WHAT YOU NEED TO DO
Return the lines of the data below in which the string "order" occurs.

EXERCISE MATERIAL
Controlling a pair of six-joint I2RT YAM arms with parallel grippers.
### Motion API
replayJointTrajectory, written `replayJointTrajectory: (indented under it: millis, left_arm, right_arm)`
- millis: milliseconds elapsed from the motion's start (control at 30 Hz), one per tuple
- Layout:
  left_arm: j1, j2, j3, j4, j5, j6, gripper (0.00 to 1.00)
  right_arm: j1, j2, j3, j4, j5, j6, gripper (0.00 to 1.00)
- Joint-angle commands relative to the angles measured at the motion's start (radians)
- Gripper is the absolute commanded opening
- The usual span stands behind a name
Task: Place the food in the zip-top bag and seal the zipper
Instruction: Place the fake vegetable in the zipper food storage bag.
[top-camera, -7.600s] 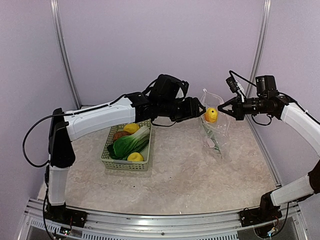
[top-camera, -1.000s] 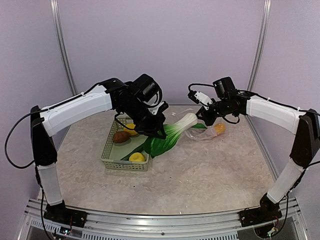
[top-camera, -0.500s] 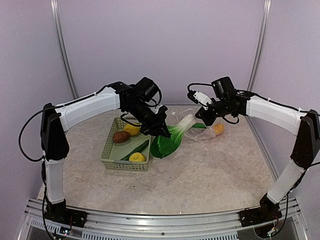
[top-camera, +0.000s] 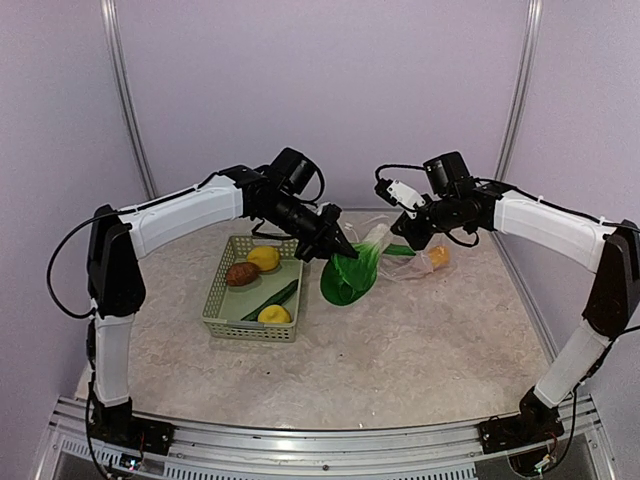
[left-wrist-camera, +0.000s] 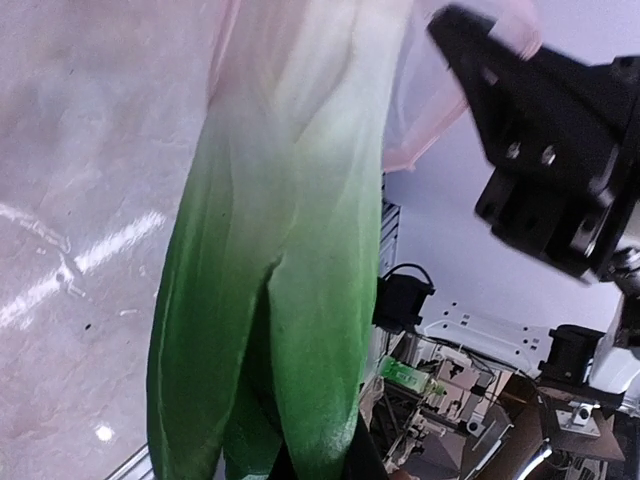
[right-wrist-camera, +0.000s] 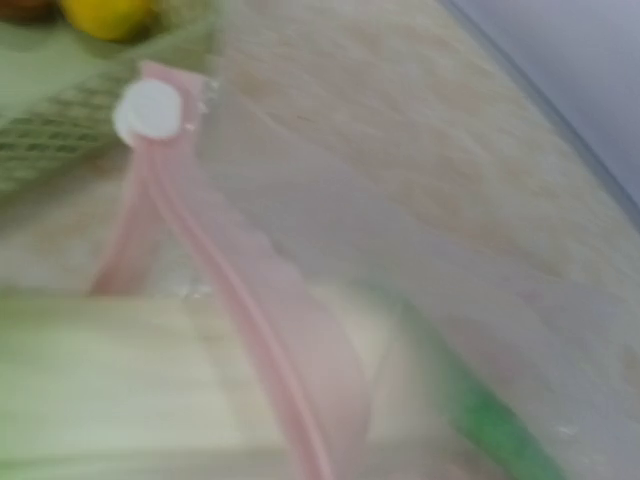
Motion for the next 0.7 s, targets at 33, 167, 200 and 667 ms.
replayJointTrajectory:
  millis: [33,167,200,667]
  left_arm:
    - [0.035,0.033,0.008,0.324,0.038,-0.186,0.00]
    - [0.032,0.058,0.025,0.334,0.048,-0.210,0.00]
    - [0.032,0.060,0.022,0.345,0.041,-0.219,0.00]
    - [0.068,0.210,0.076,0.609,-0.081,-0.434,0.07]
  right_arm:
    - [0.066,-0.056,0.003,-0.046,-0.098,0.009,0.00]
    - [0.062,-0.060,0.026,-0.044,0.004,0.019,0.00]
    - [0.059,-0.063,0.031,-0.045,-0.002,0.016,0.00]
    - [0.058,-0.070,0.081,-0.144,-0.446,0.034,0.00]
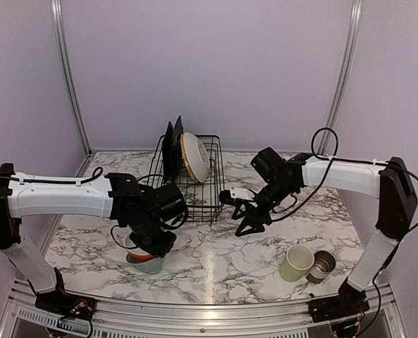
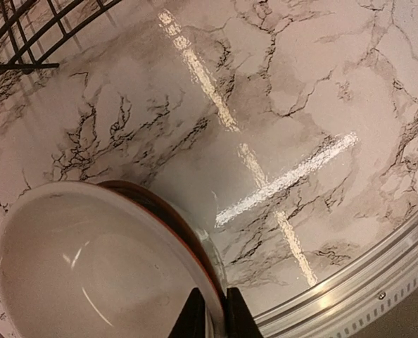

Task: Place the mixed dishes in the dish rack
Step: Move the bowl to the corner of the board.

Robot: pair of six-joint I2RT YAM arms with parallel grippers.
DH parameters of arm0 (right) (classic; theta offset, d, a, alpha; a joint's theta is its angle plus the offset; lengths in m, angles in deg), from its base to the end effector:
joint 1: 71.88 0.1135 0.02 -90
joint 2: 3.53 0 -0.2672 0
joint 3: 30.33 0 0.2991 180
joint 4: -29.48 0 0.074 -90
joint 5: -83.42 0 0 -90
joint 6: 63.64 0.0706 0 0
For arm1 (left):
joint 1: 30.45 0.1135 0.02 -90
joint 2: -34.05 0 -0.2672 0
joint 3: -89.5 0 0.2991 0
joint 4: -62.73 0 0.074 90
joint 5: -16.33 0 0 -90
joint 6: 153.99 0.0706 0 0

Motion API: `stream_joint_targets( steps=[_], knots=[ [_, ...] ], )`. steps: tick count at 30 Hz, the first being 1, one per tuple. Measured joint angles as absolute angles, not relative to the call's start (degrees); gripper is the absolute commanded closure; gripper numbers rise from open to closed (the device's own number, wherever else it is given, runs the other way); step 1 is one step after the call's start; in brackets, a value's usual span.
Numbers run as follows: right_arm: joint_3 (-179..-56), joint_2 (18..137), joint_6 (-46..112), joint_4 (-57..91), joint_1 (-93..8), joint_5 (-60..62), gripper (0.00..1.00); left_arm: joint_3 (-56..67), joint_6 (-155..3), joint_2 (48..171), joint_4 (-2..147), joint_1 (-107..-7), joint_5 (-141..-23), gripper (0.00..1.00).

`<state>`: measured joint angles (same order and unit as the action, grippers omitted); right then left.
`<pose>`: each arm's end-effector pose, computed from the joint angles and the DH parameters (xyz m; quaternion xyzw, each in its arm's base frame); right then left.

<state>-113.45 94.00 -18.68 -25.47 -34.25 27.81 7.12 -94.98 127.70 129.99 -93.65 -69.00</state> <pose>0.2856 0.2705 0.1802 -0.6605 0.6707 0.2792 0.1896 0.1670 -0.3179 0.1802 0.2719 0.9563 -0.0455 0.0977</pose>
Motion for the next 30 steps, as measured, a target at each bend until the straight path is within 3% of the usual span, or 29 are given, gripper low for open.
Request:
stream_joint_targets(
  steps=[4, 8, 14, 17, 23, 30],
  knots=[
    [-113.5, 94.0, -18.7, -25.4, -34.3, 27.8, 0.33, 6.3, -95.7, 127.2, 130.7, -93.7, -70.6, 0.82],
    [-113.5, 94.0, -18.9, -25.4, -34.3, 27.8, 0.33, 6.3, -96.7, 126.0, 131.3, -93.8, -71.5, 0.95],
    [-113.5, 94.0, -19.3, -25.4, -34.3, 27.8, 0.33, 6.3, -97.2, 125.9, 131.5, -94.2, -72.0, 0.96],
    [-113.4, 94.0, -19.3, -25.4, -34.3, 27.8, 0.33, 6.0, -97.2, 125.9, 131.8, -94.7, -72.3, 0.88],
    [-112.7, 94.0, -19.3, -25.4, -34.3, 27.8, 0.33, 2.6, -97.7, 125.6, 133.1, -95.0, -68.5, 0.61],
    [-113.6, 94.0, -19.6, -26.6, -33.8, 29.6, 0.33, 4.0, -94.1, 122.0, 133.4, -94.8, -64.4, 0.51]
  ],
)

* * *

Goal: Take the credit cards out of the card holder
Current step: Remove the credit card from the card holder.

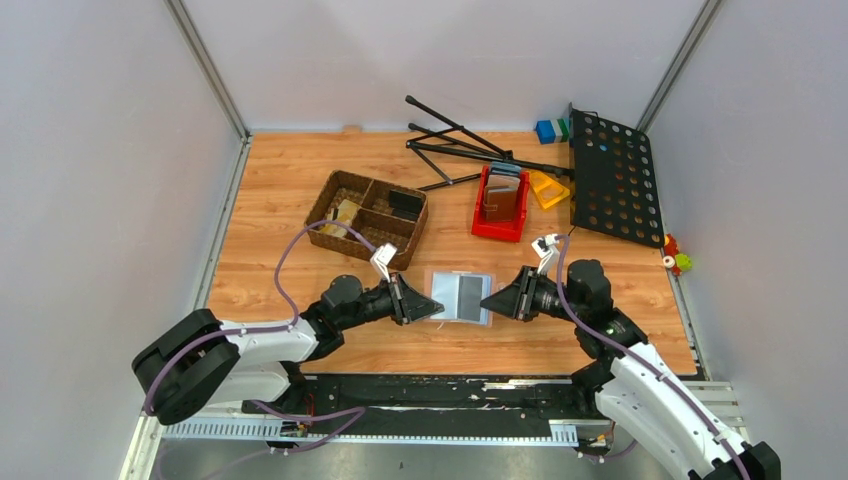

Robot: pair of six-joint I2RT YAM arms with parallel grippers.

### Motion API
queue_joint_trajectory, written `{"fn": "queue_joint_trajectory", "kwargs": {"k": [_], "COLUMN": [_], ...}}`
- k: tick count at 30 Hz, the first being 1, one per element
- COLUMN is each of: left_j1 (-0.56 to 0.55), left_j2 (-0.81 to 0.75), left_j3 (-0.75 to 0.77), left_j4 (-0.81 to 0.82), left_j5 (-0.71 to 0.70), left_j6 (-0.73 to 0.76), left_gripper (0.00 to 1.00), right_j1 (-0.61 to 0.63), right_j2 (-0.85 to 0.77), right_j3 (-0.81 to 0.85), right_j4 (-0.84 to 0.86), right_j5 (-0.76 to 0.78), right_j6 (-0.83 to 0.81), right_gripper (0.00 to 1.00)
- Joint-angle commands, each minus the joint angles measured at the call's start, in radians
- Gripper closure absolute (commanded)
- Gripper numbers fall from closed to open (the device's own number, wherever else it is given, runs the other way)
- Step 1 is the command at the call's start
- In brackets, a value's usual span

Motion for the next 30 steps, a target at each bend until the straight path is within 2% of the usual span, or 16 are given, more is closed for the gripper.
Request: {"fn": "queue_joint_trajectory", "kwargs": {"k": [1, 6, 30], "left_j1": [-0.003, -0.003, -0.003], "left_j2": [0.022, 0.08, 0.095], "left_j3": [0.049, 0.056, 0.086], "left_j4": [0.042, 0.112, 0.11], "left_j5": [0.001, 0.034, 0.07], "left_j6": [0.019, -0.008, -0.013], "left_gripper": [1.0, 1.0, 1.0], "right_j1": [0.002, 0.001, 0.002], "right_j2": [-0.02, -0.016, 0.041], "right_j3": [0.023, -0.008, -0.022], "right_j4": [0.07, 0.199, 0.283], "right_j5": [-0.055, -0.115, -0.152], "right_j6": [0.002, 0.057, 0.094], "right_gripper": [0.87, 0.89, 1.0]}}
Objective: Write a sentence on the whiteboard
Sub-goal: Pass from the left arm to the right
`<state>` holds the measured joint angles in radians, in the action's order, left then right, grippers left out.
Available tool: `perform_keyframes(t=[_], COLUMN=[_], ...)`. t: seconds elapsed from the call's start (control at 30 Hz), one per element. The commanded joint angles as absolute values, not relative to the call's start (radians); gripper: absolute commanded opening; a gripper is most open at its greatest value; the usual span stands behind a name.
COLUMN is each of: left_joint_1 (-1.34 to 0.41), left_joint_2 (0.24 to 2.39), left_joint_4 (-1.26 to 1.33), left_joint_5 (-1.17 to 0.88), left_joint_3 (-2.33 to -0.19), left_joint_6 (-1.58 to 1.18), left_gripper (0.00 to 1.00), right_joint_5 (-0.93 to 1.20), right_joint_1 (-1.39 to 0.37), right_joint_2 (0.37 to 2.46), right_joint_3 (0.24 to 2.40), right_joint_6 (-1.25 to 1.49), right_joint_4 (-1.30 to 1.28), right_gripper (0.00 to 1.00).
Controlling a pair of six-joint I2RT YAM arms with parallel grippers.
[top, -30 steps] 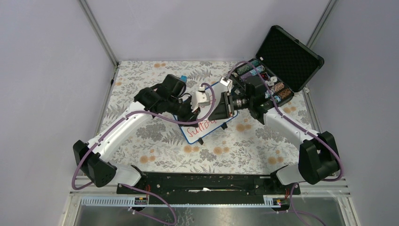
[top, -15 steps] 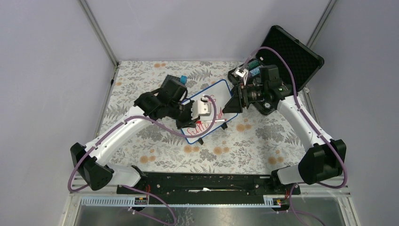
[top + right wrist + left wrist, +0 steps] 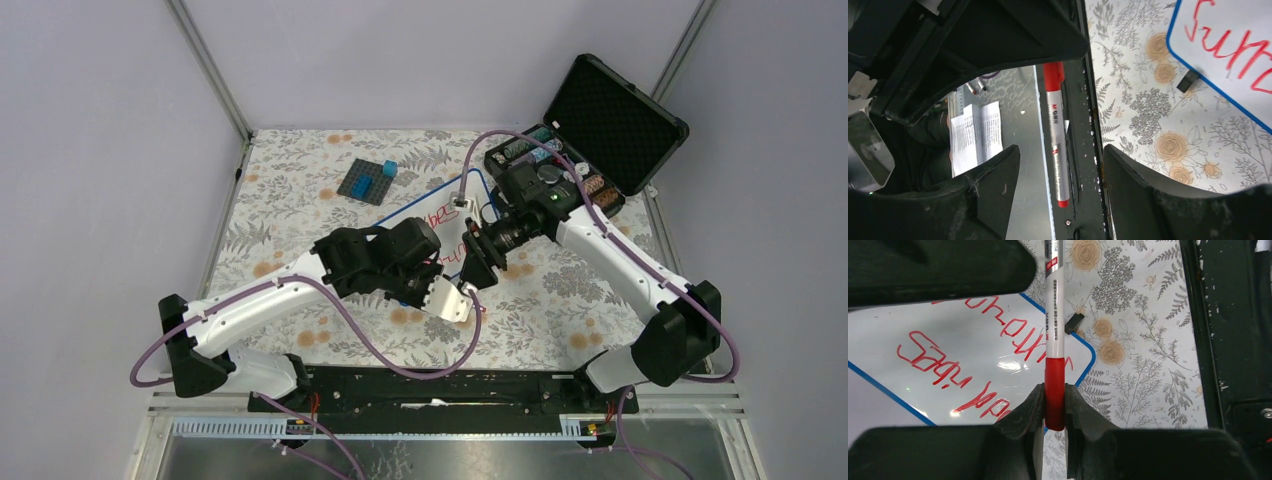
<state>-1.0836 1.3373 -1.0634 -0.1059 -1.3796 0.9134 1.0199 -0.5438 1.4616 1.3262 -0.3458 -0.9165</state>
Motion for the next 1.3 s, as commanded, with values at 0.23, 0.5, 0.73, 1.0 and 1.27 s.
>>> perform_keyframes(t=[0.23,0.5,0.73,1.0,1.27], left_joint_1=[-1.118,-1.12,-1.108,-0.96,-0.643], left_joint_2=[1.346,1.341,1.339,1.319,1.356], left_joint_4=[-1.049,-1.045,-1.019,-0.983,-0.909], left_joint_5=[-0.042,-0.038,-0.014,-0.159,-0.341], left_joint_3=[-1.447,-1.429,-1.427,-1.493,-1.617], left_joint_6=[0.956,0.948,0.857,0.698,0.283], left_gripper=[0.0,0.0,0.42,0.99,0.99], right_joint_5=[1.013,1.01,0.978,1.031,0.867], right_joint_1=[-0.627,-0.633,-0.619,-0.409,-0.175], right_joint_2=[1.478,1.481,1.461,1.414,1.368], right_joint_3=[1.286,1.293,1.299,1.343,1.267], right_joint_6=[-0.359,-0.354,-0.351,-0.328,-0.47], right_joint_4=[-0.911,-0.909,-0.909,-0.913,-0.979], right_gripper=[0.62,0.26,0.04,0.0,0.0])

ANSWER SECTION
`<state>`: measured joint angles (same order and unit as the action, grippers omitted); right then left.
`<state>` holds the measured joint angles in radians, in the action's order, left then right, grippers left out.

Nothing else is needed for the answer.